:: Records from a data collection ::
▬▬▬

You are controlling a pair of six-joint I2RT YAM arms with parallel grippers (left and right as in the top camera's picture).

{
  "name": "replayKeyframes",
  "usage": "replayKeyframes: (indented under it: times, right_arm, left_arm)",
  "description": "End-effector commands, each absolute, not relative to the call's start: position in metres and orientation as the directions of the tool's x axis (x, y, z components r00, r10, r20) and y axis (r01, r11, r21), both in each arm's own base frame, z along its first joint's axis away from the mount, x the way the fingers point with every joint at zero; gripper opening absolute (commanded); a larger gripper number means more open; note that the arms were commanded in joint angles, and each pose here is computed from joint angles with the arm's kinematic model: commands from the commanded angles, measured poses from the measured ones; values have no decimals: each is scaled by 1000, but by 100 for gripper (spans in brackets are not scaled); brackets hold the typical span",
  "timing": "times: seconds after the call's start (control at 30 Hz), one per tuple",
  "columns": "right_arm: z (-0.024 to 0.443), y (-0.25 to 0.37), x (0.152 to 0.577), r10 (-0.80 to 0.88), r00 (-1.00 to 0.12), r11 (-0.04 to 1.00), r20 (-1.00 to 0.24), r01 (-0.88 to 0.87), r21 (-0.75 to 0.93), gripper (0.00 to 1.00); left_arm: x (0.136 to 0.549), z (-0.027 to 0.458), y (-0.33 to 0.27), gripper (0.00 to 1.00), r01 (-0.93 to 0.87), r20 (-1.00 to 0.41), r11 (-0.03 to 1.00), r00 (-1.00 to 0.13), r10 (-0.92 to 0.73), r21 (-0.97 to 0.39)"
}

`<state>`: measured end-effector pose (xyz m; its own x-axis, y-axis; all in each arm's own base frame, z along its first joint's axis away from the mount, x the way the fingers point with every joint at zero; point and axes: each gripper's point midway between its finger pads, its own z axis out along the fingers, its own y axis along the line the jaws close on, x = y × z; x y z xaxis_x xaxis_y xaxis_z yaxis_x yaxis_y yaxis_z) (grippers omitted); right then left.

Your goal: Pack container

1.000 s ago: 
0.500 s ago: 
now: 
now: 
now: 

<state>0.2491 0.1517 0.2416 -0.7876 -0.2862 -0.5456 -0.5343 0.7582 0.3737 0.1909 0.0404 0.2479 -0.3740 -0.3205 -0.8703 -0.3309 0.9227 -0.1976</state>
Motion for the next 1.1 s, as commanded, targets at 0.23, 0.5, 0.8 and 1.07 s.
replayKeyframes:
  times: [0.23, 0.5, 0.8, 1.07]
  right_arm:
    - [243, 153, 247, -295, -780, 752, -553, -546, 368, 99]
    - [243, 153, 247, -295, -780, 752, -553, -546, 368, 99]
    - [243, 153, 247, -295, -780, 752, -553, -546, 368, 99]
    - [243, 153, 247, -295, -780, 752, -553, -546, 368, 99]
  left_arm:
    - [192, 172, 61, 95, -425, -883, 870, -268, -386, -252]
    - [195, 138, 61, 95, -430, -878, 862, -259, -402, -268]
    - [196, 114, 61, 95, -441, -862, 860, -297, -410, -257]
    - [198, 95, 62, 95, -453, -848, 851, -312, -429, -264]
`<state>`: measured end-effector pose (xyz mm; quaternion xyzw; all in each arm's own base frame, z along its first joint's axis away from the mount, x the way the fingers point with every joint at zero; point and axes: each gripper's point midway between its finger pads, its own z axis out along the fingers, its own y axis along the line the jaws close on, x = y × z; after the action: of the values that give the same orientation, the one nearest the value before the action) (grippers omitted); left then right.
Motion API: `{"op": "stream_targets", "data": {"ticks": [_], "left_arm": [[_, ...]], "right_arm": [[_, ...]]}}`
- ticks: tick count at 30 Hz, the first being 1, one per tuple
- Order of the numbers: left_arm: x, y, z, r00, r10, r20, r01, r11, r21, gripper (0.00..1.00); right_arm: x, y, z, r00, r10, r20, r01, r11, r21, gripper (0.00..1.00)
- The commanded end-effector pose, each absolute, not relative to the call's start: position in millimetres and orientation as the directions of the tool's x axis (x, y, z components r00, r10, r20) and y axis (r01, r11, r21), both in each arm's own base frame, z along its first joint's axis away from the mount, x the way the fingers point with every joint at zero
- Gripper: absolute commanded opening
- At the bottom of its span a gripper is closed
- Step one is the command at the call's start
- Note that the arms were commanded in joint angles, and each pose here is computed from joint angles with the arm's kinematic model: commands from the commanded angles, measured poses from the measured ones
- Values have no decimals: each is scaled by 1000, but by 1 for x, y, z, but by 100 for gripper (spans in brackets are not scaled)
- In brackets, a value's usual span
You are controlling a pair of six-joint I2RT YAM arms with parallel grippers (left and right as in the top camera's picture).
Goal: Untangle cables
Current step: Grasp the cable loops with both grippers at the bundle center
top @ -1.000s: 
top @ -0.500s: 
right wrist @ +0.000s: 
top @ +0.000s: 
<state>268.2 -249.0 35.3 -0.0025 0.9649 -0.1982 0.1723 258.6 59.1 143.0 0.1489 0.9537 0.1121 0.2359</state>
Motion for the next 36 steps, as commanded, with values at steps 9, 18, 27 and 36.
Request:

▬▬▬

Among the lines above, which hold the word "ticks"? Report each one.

:: Reply ::
Motion API: `{"op": "stream_targets", "data": {"ticks": [_], "left_arm": [[_, ...]], "right_arm": [[_, ...]]}}`
- ticks: tick count at 30 Hz, the first being 1, one per tuple

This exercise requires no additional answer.